RECORD SET -
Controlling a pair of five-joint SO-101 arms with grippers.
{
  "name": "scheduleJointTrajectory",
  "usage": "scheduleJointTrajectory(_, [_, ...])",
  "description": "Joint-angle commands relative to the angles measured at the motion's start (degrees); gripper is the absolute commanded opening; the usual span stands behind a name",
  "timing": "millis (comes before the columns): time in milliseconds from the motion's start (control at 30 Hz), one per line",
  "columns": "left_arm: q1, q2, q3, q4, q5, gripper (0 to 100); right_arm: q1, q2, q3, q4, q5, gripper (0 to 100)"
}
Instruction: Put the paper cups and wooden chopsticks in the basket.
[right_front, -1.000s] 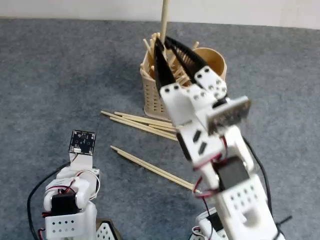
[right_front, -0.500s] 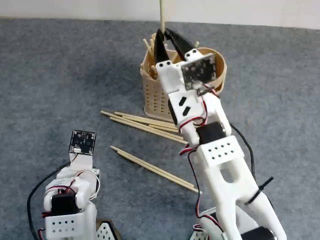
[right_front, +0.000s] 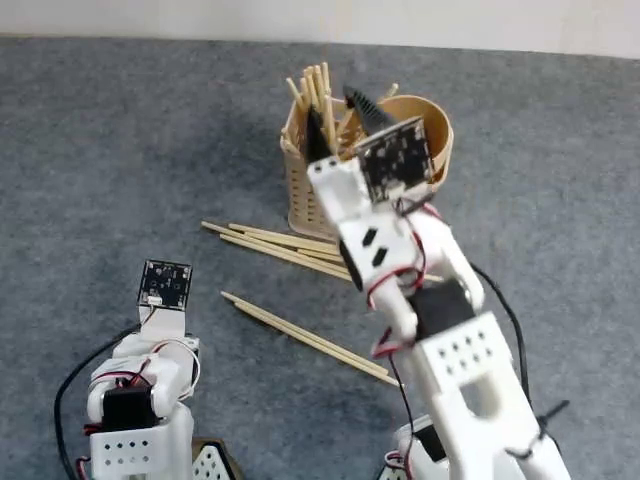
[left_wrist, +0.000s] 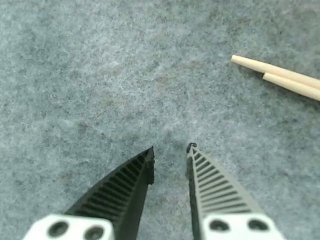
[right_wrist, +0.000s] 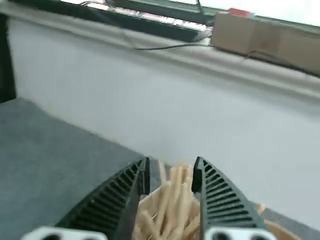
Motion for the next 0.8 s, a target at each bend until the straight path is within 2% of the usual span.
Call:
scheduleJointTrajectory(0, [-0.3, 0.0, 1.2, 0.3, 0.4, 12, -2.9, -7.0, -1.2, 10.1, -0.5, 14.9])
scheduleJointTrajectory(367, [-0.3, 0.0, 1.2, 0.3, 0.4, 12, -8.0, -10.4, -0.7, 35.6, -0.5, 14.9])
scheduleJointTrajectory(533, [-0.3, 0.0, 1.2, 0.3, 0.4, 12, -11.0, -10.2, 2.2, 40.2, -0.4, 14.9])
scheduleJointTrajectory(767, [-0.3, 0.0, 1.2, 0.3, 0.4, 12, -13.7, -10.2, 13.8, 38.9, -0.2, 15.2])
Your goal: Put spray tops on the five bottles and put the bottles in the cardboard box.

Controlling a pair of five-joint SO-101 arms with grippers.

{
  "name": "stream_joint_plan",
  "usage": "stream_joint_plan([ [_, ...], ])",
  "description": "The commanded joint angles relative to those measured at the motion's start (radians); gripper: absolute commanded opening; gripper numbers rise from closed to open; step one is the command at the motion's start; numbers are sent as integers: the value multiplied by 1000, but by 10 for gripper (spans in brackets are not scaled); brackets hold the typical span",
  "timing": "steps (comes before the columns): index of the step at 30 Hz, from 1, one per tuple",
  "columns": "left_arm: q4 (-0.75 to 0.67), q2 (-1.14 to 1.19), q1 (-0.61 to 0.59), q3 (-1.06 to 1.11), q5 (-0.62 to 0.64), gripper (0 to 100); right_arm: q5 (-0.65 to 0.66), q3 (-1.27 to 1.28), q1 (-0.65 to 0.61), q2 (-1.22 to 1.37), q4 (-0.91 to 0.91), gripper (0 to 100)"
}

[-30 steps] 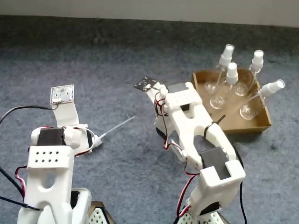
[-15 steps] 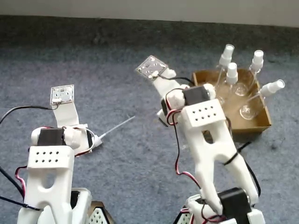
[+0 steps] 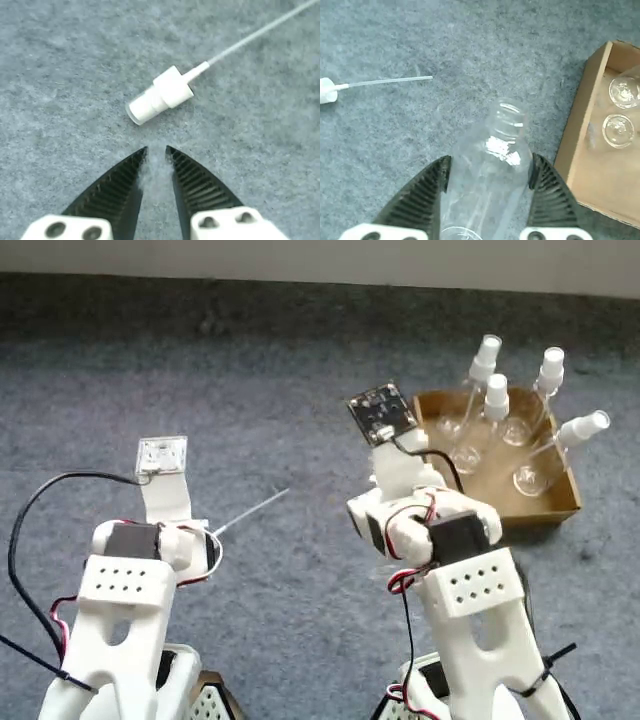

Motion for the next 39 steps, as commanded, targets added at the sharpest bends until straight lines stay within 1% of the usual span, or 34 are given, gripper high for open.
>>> stream_joint_plan([
  [1,-21,-27,110,28,12,6,-44,142,-8,-162,-165,84],
  [6,-21,-27,113,31,12,6,-44,387,-8,-351,-332,84],
  [10,-23,-27,117,31,15,6,-44,535,-8,-464,-420,84],
  [13,-23,-25,117,28,17,7,-44,599,-8,-516,-446,84],
  [17,-23,-19,113,8,109,8,-46,634,-8,-562,-447,84],
  [21,-15,-18,111,-59,118,14,-46,639,-7,-598,-447,84],
  [22,-15,-18,111,-74,118,32,-46,650,-5,-604,-446,84],
  [25,17,-18,111,-110,129,147,-46,697,-8,-631,-447,84],
  [28,54,-18,111,-151,230,249,-46,734,-4,-671,-447,84],
  [30,57,-18,111,-166,273,266,-46,750,-4,-707,-447,84],
  [36,55,-16,110,-177,267,204,-46,820,-5,-837,-447,84],
  [37,55,-16,105,-179,247,202,-46,831,-5,-860,-447,84],
  [39,58,-15,101,-182,169,212,-46,846,-4,-894,-446,84],
])
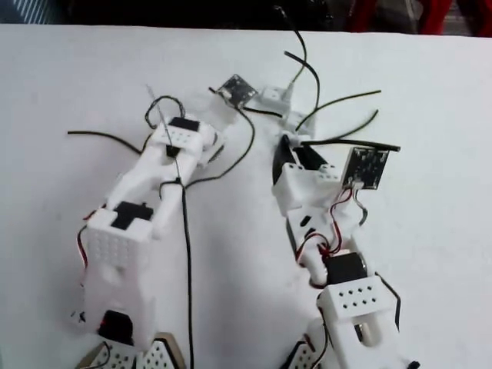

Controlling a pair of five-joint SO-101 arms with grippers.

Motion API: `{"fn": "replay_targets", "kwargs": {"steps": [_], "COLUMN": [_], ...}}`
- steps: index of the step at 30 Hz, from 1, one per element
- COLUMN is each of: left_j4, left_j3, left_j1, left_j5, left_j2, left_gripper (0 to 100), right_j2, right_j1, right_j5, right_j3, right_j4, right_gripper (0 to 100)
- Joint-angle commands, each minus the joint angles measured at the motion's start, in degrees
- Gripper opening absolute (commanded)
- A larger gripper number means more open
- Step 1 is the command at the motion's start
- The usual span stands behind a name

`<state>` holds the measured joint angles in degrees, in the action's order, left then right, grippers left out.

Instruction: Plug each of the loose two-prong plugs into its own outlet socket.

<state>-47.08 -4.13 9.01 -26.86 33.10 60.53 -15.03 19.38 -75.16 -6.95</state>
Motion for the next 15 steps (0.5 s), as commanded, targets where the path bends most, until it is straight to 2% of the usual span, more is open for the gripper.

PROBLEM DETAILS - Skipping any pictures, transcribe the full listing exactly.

RESPONSE -
Controlling a pair of five-joint SO-101 arms with grippers.
{
  "name": "scheduleJointTrajectory",
  "usage": "scheduleJointTrajectory(_, [_, ...])",
  "description": "Joint-angle commands relative to the angles measured at the motion's start (degrees); gripper is the absolute commanded opening; the usual span stands behind a name",
  "timing": "millis (comes before the columns): time in milliseconds from the motion's start (control at 30 Hz), one per line",
  "columns": "left_arm: q1, q2, q3, q4, q5, gripper (0 to 100); right_arm: q1, q2, q3, q4, q5, gripper (0 to 100)"
}
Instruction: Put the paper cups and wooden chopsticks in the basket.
[right_front, -1.000s] 
[right_front, -0.500s] 
[right_front, +0.000s] 
[left_wrist, +0.000s] 
[right_wrist, +0.000s] 
Motion for the next 0.8 s, a target at each bend until the straight path is within 2% of the usual span.
Call:
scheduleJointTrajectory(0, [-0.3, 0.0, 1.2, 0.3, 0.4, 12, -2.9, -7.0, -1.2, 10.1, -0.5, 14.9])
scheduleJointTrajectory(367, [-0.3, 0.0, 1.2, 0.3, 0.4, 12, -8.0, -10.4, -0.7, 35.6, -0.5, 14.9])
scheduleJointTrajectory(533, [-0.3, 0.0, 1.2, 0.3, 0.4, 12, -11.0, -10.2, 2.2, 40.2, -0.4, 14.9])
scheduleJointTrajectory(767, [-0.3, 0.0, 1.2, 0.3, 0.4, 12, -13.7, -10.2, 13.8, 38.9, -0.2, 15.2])
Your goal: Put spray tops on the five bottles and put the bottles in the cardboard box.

Controlling a pair of five-joint SO-101 arms with grippers.

{
  "name": "stream_joint_plan",
  "usage": "stream_joint_plan([ [_, ...], ])",
  "description": "The commanded joint angles relative to those measured at the motion's start (radians); gripper: absolute commanded opening; gripper numbers rise from closed to open; step one is the command at the motion's start; numbers are sent as integers: the value multiplied by 1000, but by 10 for gripper (spans in brackets are not scaled); brackets hold the typical span",
  "timing": "steps (comes before the columns): index of the step at 30 Hz, from 1, one per tuple",
  "columns": "left_arm: q4 (-0.75 to 0.67), q2 (-1.14 to 1.19), q1 (-0.61 to 0.59), q3 (-1.06 to 1.11), q5 (-0.62 to 0.64), gripper (0 to 100); right_arm: q5 (-0.65 to 0.66), q3 (-1.27 to 1.28), q1 (-0.65 to 0.61), q2 (-1.22 to 1.37), q4 (-0.91 to 0.91), gripper (0 to 100)"
}

[-30 steps] 
[-15 steps] 
[+0 steps] 

Motion for the next 39 steps, as commanded, targets added at the sharpest bends until straight lines stay within 1% of the usual span, or 34 are given, gripper high for open.
>>> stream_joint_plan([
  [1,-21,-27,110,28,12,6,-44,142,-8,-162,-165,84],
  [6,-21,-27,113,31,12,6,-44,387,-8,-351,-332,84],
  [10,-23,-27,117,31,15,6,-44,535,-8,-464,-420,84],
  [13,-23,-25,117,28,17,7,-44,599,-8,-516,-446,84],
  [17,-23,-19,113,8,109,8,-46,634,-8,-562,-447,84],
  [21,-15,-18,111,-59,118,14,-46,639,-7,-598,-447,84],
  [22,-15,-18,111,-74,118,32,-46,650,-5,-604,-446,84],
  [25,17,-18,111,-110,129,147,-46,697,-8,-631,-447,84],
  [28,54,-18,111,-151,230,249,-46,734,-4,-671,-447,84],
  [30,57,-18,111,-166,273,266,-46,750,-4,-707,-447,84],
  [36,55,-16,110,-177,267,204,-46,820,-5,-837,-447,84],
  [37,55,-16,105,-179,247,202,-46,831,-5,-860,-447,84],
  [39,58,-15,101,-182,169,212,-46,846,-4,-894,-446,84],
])

Controlling a pair of five-joint SO-101 arms with grippers.

Motion API: `{"fn": "replay_targets", "kwargs": {"steps": [_], "COLUMN": [_], ...}}`
- steps: index of the step at 30 Hz, from 1, one per element
- COLUMN is each of: left_j4, left_j3, left_j1, left_j5, left_j2, left_gripper (0 to 100), right_j2, right_j1, right_j5, right_j3, right_j4, right_gripper (0 to 100)
- Joint-angle commands, each minus the joint angles measured at the motion's start, in degrees
- Gripper opening absolute (commanded)
- A larger gripper number means more open
- Step 1 is the command at the motion's start
- The usual span stands behind a name

`<state>` holds the measured joint angles in degrees, in the action's order, left then right, grippers left out.

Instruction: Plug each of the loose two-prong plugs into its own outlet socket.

<state>-47.08 -4.13 9.01 -26.86 33.10 60.53 -15.03 19.38 -75.16 -6.95</state>
Motion for the next 15 steps (0.5 s), as commanded, targets where the path bends most, until it is straight to 2% of the usual span, more is open for the gripper.

No additional response is required.